=== Section Start ===

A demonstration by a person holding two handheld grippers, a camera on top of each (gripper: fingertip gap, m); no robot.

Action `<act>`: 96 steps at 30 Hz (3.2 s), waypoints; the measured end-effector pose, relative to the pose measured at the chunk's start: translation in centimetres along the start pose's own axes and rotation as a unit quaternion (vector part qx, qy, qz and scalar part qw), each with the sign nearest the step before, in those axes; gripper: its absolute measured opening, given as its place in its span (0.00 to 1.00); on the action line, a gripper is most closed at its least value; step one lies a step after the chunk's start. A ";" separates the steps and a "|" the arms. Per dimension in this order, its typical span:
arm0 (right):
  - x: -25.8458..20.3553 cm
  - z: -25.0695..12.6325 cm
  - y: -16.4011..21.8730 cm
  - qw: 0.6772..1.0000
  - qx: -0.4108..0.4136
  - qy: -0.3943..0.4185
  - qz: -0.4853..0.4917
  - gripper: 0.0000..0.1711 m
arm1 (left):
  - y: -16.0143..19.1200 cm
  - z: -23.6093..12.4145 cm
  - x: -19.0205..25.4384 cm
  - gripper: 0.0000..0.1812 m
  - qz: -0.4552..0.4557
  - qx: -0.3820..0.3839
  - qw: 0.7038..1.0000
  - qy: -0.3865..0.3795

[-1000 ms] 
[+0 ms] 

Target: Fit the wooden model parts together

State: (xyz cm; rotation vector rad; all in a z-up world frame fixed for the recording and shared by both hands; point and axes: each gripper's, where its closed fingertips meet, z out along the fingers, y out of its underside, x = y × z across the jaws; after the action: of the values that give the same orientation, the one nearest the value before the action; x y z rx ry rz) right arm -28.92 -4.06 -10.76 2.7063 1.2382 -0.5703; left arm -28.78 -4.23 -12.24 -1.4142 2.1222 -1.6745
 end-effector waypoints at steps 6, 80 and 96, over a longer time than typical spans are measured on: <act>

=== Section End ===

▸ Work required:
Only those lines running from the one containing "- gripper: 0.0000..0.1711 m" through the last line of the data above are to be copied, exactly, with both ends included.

▸ Exercise response:
  - gripper: 0.0000..0.1711 m
arm1 (left):
  - y: -16.0143..19.1200 cm
  - z: -23.6093..12.4145 cm
  - x: -19.0205..25.4384 cm
  - gripper: 0.0000..0.1812 m
  - qz: -0.4552..0.4557
  - qx: -0.3820..0.3839
  - qw: 0.7038..1.0000
  - qy: -0.3865..0.3795

[-1000 ms] 
[+0 ms] 

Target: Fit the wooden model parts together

State: (xyz cm; rotation vector rad; all in a z-up world frame fixed for the recording and shared by both hands; point and axes: each gripper's, where its closed fingertips meet, z out along the fingers, y out of its underside, x = y × z across the jaws; after the action: of the values that give the same orientation, the one nearest the value before the action; x y z rx ry rz) right arm -28.92 -4.06 -10.76 2.7063 1.2382 -0.5703; left arm -28.78 -4.23 -12.24 -1.4142 2.1222 -1.6745
 end-effector waypoints at steps 6, 80 and 96, over a longer time than typical spans are measured on: <act>

The complete output has now been given.